By now you probably think I am preoccupied with death (this is my fifth blog). I’m not. I’m preoccupied with kindness. I talk about death because I am familiar with it. It happened to my son, my mother, my father, two of my best friends, and my husband. People I loved beyond measure. I talk about it, yes. I deal with it, because it is my experience. It is what I have to draw from; it is what I have been given, or what my soul has chosen as a vehicle to lead me to the gift the Universe had put aside for me. In my case, it was kindness.

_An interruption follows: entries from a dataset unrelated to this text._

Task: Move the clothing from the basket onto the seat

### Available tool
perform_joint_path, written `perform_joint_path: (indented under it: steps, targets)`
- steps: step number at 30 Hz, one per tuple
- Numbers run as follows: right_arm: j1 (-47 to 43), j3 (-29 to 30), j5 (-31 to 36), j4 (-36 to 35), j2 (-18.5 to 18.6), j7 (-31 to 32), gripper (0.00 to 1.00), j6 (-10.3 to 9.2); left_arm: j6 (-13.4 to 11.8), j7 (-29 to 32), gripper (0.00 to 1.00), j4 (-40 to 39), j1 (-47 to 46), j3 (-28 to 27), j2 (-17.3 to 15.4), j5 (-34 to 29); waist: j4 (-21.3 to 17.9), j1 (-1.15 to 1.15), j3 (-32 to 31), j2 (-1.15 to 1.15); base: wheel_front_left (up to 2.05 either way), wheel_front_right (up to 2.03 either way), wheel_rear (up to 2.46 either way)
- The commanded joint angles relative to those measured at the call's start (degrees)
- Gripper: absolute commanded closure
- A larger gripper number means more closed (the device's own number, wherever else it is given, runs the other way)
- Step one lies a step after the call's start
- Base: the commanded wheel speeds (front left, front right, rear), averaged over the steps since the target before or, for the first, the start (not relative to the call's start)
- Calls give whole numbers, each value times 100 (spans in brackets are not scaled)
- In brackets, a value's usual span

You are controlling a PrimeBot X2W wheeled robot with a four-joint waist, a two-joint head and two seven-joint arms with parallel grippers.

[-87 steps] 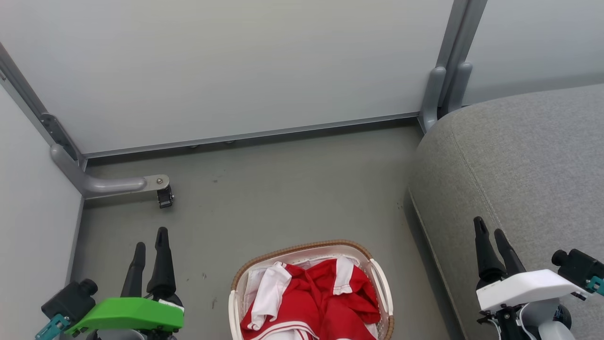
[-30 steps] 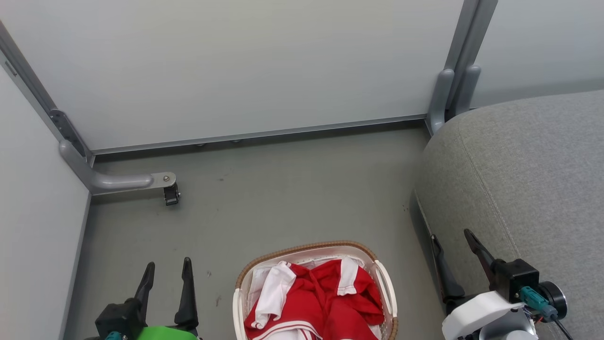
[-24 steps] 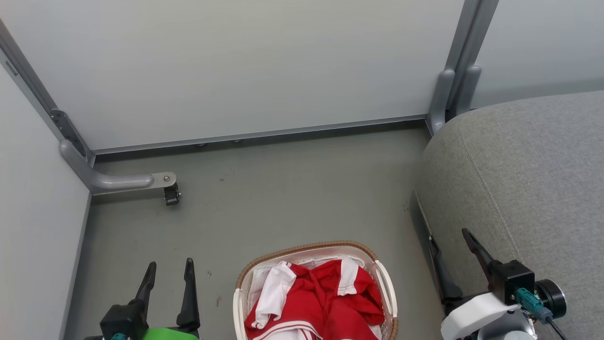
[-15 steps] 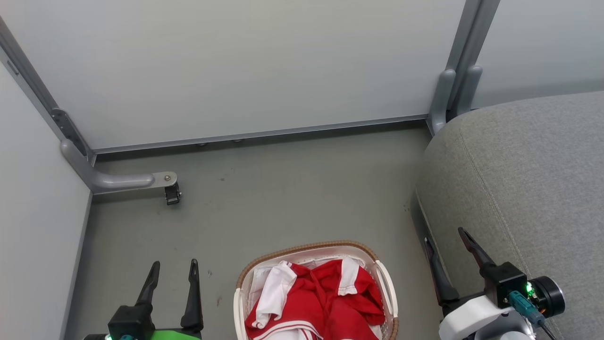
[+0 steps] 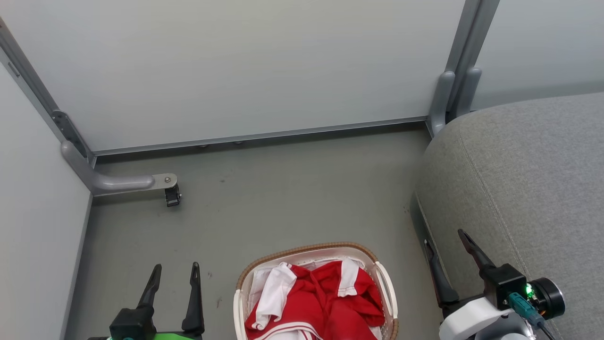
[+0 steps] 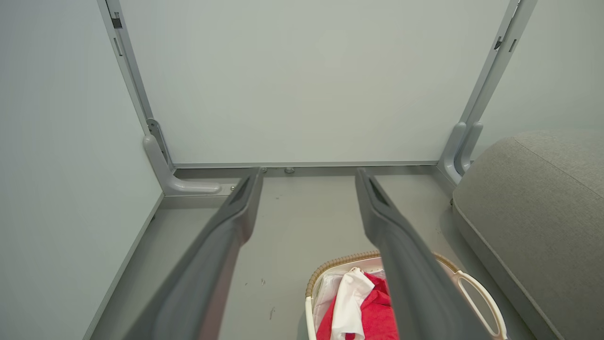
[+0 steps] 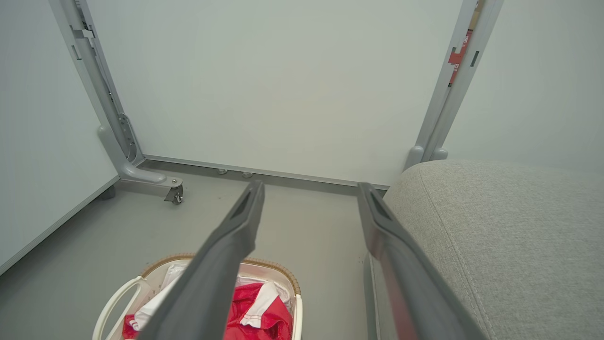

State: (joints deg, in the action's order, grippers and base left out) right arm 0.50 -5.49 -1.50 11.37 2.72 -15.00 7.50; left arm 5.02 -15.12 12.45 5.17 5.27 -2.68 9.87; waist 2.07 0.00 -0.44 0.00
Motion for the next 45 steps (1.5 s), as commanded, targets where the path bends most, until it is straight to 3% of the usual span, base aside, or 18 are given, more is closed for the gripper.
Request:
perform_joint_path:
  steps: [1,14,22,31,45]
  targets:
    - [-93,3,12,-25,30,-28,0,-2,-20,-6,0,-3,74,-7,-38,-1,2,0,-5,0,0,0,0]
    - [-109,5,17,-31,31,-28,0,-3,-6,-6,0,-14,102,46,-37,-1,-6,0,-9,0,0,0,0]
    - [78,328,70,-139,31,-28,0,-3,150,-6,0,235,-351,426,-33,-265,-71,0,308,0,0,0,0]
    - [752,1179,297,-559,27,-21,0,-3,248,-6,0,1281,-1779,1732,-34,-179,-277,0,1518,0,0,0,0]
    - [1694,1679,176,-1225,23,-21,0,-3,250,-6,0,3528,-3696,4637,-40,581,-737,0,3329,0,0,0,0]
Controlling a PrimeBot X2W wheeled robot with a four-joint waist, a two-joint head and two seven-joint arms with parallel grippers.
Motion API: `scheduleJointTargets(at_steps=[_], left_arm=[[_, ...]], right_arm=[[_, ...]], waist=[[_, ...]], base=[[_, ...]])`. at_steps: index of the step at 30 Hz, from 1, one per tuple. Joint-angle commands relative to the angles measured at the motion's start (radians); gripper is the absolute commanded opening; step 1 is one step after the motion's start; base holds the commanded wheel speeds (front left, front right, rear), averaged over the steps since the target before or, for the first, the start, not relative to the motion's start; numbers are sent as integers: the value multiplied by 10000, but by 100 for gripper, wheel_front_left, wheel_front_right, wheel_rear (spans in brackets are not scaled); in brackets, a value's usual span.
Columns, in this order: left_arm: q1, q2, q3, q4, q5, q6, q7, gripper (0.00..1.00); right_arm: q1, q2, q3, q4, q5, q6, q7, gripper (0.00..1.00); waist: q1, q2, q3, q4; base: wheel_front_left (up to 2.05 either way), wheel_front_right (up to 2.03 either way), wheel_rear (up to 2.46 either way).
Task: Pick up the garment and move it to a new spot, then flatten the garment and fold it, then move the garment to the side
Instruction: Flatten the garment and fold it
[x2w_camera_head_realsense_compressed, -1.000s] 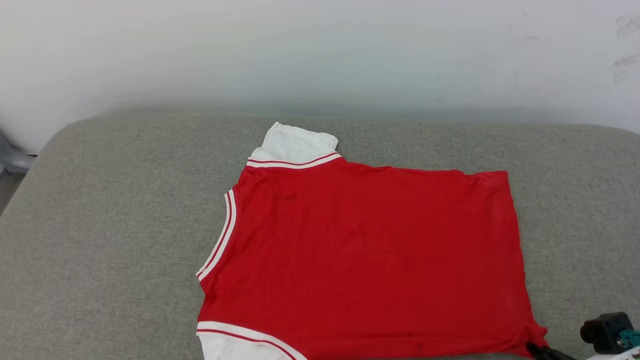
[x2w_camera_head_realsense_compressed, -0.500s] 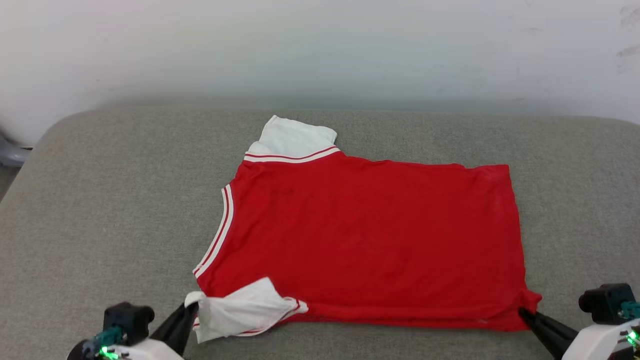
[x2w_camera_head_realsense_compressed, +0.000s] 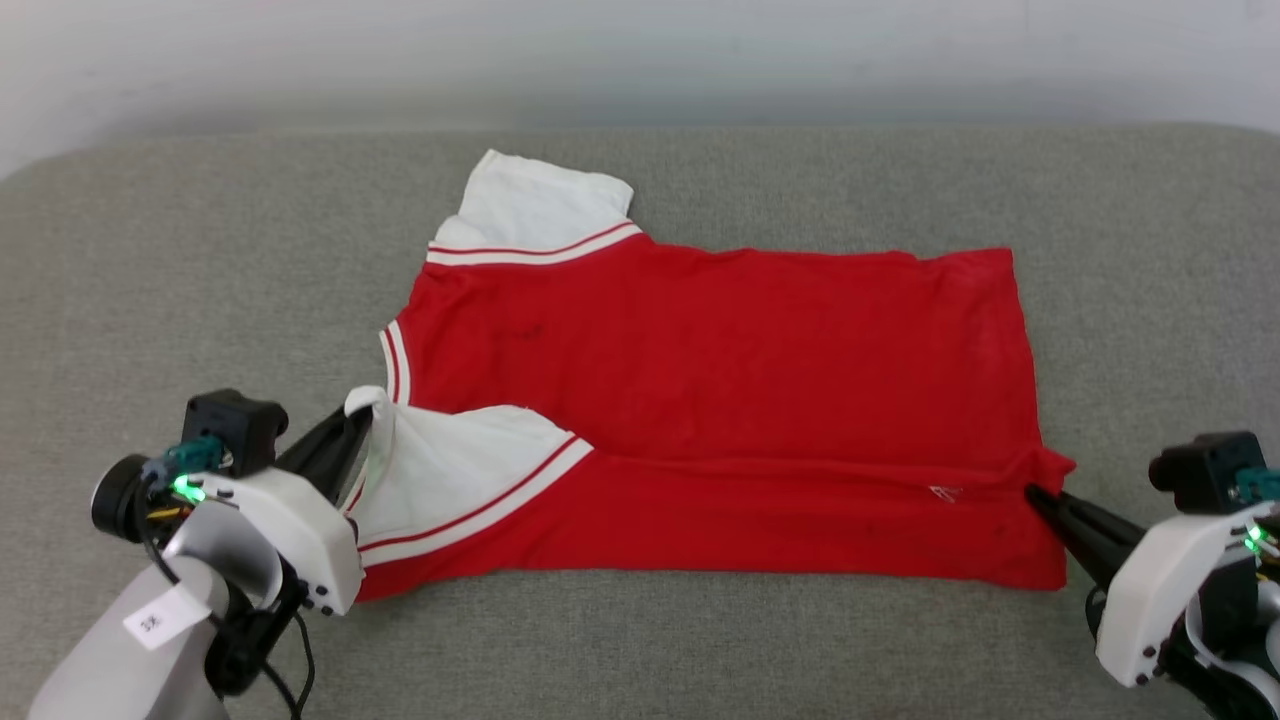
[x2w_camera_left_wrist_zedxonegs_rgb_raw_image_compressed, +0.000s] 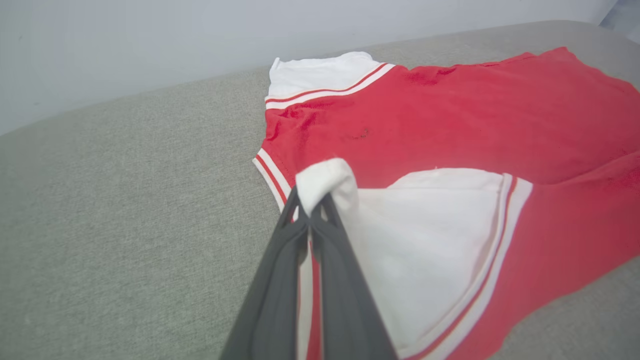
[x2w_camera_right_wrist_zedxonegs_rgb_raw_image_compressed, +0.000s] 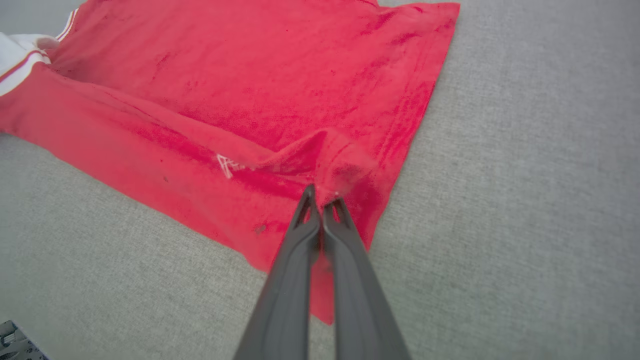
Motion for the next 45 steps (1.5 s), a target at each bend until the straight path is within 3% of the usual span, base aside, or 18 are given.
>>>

I am getting mail now from people whose loved ones have died, and from people whose loved ones are about to die. Some are friends of mine, some I’ve never met. They have reached out to me because I am their sister. I am their friend. I am one with them, I am one of them. We are a tribe with a bloodline of pain. Nobody knows disbelief like we do. Nobody knows denial; nobody knows our distinct brand of devastation and anger. Nobody.
How is it, then, that I can stand here before you in public, and say what I know is true: that kindness is greater than all that? I can tell you that kindness is greater than death, because if it weren’t, I wouldn’t be here.
When death came to my son, I believed the Universe was a malevolent place, an arena of cruelty and indifference, with annihilation as its end game. Who deserves to die at seventeen? I had no reason to believe in life, until someone from long ago and far away came to me and told me a story. And I could no longer believe in death. I could only believe in kindness. For it was kindness that sent him, and kindness that made him come.
Listen to the first words he ever said to me: Beloved. Did you think our love had ceased to be, that we were gone forever because of the funeral pyres? Oh, no, Beloved. The fire did not consume us, nor could the desert wind and a thousand years keep us apart. Love is greater than fire, and wind, and time.
It was kindness that sent him, and kindness that made him come.